Pagination for patient's variants

[alanwilter]

Spin off from #342.

Query in variant.py:def _get_variants(target: str): need to have pagination since some patients, like http://dev-live.phenopolis.org/individual/PH00008697 has tens of thousands of variants.

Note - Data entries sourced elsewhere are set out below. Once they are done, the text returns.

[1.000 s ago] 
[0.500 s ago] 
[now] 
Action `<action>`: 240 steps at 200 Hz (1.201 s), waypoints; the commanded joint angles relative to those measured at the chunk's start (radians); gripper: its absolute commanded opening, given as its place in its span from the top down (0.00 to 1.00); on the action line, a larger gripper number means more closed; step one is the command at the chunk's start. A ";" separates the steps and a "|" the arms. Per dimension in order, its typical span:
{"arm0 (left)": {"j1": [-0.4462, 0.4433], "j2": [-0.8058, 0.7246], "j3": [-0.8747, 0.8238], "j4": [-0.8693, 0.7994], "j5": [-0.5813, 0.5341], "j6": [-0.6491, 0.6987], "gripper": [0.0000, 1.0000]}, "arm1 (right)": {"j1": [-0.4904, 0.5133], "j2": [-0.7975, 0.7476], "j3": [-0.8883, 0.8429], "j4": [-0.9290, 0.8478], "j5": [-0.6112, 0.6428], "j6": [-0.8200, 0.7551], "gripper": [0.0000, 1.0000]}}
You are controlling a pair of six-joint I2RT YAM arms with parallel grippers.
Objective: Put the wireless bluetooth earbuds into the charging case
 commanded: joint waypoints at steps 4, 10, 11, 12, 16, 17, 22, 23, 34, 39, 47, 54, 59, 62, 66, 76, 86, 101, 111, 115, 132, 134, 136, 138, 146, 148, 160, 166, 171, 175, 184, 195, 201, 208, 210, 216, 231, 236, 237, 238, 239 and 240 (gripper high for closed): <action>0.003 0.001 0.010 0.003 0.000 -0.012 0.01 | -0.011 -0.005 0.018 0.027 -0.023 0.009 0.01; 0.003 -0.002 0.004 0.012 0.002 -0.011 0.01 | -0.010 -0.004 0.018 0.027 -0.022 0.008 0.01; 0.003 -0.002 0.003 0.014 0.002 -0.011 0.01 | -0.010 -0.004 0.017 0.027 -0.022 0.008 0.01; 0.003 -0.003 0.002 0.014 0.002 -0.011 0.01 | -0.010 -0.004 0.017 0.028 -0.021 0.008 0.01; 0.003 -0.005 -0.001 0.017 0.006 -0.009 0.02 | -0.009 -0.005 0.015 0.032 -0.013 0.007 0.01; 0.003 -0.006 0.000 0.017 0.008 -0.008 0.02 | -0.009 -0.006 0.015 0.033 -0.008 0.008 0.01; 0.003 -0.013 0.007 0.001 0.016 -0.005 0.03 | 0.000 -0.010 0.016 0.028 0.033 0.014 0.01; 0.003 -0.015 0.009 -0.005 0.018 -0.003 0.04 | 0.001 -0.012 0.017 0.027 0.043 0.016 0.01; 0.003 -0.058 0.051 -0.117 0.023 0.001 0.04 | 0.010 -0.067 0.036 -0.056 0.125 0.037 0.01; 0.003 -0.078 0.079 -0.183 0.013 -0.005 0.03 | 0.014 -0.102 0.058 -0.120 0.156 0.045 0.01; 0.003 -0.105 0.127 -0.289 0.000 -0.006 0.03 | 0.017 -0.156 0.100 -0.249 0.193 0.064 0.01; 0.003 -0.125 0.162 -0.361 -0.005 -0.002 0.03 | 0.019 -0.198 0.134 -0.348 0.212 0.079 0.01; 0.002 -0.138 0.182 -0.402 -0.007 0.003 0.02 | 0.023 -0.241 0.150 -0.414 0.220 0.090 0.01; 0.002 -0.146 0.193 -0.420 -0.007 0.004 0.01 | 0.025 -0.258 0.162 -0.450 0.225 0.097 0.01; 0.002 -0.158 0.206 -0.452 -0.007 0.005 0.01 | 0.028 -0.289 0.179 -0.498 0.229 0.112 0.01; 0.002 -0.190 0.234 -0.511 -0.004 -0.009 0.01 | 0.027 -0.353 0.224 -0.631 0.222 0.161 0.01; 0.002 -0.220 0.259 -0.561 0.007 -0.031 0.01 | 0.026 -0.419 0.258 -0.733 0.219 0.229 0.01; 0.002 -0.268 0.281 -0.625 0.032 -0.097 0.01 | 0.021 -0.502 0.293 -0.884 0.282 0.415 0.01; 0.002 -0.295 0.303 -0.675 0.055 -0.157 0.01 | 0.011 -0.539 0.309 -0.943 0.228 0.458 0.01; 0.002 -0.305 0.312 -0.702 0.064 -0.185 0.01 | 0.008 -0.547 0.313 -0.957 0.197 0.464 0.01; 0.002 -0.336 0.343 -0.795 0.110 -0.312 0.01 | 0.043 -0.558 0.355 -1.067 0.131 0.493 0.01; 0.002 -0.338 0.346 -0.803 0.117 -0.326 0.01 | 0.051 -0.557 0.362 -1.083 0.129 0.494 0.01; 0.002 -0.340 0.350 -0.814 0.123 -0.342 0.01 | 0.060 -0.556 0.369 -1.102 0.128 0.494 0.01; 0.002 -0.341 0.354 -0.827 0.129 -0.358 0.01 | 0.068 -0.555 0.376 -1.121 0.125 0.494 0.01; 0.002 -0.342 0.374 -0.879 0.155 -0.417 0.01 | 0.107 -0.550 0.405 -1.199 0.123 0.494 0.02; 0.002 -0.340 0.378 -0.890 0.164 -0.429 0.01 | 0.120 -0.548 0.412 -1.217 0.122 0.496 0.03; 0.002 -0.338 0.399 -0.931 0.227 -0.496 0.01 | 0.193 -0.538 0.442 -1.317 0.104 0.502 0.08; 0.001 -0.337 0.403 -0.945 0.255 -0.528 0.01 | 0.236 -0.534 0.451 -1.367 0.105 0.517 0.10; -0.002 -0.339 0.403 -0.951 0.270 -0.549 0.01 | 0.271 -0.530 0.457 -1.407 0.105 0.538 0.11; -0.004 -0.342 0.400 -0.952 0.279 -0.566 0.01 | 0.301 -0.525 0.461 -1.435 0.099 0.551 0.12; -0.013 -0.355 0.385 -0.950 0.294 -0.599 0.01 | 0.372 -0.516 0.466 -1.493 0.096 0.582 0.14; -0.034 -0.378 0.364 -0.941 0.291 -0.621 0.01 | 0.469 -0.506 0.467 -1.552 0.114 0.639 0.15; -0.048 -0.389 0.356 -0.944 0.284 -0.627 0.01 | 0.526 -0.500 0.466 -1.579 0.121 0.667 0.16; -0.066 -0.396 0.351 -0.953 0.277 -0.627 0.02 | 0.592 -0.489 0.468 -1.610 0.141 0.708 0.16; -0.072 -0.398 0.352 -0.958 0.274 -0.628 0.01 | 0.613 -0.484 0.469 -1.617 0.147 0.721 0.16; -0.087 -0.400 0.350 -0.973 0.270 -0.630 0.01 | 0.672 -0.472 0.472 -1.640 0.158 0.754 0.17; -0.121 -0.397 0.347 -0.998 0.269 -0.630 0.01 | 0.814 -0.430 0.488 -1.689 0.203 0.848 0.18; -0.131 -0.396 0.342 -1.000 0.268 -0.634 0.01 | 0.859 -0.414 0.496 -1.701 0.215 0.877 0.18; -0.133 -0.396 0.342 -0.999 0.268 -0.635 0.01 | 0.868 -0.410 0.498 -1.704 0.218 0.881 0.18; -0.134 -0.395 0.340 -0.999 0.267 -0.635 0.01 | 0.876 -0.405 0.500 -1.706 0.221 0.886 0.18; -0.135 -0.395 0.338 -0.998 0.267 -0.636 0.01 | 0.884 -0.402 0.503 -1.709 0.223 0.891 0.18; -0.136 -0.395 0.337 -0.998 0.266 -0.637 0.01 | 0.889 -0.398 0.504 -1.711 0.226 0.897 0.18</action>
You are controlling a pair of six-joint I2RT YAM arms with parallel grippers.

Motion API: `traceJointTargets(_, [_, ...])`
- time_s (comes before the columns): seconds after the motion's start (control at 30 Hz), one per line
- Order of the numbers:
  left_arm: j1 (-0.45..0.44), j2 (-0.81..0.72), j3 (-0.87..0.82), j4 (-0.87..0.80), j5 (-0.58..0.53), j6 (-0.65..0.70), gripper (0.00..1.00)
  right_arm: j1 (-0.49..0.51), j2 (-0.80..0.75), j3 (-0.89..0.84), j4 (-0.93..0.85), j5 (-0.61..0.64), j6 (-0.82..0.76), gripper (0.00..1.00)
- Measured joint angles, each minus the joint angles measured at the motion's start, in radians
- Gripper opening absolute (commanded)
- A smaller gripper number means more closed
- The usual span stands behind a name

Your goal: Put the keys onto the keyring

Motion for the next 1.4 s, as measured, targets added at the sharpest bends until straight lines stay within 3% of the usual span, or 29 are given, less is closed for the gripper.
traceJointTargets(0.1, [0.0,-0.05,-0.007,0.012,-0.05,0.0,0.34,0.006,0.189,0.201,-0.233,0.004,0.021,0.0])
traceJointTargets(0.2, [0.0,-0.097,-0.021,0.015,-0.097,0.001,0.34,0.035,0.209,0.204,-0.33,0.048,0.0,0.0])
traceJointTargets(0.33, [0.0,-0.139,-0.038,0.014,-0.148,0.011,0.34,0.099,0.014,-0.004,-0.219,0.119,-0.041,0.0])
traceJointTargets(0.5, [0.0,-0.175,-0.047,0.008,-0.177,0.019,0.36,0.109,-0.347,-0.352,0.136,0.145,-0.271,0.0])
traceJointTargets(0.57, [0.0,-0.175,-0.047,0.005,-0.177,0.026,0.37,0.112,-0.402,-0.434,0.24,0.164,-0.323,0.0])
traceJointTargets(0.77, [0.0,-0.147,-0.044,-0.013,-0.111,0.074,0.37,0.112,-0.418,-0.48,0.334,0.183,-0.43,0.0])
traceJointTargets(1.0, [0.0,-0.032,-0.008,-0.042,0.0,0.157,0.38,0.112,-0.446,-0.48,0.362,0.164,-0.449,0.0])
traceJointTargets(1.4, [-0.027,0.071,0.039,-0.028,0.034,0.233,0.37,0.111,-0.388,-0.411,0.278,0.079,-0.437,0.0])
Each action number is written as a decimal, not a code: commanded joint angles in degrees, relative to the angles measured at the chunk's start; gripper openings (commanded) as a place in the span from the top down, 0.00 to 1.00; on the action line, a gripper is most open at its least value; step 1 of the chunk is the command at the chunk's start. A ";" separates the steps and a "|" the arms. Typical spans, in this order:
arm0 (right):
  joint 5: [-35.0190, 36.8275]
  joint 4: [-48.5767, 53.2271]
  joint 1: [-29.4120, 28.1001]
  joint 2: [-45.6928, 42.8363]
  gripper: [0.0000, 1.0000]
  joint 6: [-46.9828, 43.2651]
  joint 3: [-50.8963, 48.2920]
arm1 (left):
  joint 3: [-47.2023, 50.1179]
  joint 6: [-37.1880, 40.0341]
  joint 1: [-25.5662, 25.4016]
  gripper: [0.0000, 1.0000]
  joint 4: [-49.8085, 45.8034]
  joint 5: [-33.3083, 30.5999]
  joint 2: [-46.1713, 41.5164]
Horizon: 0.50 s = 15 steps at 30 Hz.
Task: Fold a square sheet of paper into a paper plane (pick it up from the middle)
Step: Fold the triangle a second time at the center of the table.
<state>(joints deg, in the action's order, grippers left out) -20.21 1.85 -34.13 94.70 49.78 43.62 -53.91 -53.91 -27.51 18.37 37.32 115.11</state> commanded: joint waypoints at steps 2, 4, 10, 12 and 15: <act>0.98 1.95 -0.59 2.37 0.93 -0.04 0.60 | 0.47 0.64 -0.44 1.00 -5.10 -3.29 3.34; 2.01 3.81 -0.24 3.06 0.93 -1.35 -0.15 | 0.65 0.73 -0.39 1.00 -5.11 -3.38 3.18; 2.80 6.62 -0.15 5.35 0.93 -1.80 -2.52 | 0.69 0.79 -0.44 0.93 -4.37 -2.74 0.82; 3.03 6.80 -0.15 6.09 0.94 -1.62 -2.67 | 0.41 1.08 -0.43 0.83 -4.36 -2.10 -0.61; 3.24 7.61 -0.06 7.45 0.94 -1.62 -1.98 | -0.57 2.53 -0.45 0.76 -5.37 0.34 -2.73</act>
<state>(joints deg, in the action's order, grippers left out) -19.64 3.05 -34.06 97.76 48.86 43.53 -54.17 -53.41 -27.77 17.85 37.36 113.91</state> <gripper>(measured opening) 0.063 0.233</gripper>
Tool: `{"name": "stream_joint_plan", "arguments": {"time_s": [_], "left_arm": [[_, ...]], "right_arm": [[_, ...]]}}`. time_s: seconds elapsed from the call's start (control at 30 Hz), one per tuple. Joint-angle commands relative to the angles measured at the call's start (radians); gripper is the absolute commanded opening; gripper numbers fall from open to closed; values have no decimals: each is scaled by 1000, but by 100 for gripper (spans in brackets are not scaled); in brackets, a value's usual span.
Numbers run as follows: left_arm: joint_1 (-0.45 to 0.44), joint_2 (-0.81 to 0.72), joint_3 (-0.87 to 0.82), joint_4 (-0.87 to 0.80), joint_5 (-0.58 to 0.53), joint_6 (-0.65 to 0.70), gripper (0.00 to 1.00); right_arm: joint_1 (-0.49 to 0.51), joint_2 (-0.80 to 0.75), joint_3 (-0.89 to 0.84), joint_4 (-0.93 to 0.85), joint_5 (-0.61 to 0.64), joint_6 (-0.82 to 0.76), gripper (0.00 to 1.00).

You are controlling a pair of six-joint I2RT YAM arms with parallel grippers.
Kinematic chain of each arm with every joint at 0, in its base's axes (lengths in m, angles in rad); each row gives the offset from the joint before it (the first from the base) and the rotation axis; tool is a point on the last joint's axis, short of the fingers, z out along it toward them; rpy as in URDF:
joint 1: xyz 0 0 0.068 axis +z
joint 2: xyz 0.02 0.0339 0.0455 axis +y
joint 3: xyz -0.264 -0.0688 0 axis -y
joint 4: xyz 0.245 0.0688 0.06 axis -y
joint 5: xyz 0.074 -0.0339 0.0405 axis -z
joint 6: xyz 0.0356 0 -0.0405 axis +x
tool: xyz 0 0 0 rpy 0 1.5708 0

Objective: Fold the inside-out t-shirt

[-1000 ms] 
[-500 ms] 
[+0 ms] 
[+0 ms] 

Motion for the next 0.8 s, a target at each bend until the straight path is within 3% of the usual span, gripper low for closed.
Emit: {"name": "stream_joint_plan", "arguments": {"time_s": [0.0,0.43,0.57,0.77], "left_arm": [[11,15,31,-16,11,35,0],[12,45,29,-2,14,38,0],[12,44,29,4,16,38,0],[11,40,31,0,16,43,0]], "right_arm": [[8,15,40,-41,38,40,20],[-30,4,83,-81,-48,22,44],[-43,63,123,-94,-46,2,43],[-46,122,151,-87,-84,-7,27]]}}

One thing to note is how the query is sorting the results, by CHROM, pos, etc.:

-- def _get_variants(target: str):
select
    array_agg(distinct iv.zygosity order by iv.zygosity) as zigosity,
    array_agg(distinct concat(g.hgnc_symbol,'@',g.ensembl_gene_id)) as genes, -- to split
    v.chrom as "CHROM", v.pos as "POS", v."ref" as "REF", v.alt as "ALT", v.cadd_phred, v.dann,
    v.fathmm_score, v.revel, -- new added
    -- removed: v.id
    vg.most_severe_consequence, string_agg(distinct vg.hgvs_c,',' order by vg.hgvs_c) as hgvsc,
    string_agg(distinct vg.hgvs_p,',' order by vg.hgvs_p) as hgvsp, -- via variant_gene
    iv.dp as "DP", iv."fs" as "FS", iv.mq as "MQ", iv."filter" as "FILTER", -- via individual_variant
(
    select array_agg(i.phenopolis_id order by i.id)
    from phenopolis.individual i
    join phenopolis.individual_variant iv2 on iv2.individual_id = i.id and iv2.zygosity = 'HOM'
    where v.id = iv2.variant_id
) as "HOM",
(
    select array_agg(i.phenopolis_id order by i.id)
    from phenopolis.individual i
    join phenopolis.individual_variant iv2 on iv2.individual_id = i.id and iv2.zygosity = 'HET'
    where v.id = iv2.variant_id
) as "HET",
(
    select distinct on (ah.chrom,ah.pos,ah."ref",ah.alt) ah.af from kaviar.annotation_hg19 ah
    where ah.chrom = v.chrom and ah.pos = v.pos and ah."ref" = v."ref" and ah.alt = v.alt
    order by ah.chrom,ah.pos,ah."ref",ah.alt,ah.ac desc
) as af_kaviar,
av.af as af_gnomad_genomes -- gnomad # NOTE: missing strand?
-- deprecated: MLEAF, MLEAC
-- need to be added (by Daniele): af_converge, af_hgvd, af_jirdc, af_krgdb, af_tommo,
from phenopolis.variant v
join phenopolis.individual_variant iv on iv.variant_id = v.id
join phenopolis.individual i2 on i2.id = iv.individual_id
left outer join phenopolis.variant_gene vg on vg.variant_id = v.id -- variant_gene not complete?
left outer join ensembl.gene g on vg.gene_id = g.ensembl_gene_id
    and g.assembly = 'GRCh37' and g.chromosome ~ '^X|^Y|^[0-9]{1,2}'
left outer join gnomad.annotation_v3 av
    on av.chrom = v.chrom and av.pos = v.pos and av."ref" = v."ref" and av.alt = v.alt
--where v.chrom = '12' and v.pos = 7241974 and v."ref" = 'C' and v.alt = 'T' -- 2 rows
--where v.chrom = '7' and v.pos = 2303057 and v."ref" = 'G' and v.alt = 'A' -- 1 row
--where i2.phenopolis_id = 'PH00008256'
--where vg.gene_id = 'ENSG00000144285'
where i2.phenopolis_id = 'PH00008697'
group by "CHROM","POS","REF","ALT",cadd_phred,dann,fathmm_score,revel,most_severe_consequence,
    "DP","FS","MQ","FILTER", -- need for array_agg but disambiguates depending on individual_variant
    "HOM","HET",af_kaviar,af_gnomad_genomes
order by
    substring(v.chrom FROM '([0-9]+)')::int,
    v.pos, v."ref", v.alt, iv.dp desc
limit 10000 offset 0 -- attempt to paginate
;

In this way, zigosity HET and HOM can be alternated in rows, so individual page, which has 3 tabs: RARE HOMOZYGOTES, RARE COMPOUND HETEROZYGOTES AND RARE HETEROZYGOTES, may not paginate as desired.

I'm investigating a better solution. Perhaps pagination could be better done in def _individual_complete_view(...) rather than in the query above since it's there where rare_comp_hets are processed.

[alanwilter]

The DB query is the bottleneck, so pagination really needs to happen there.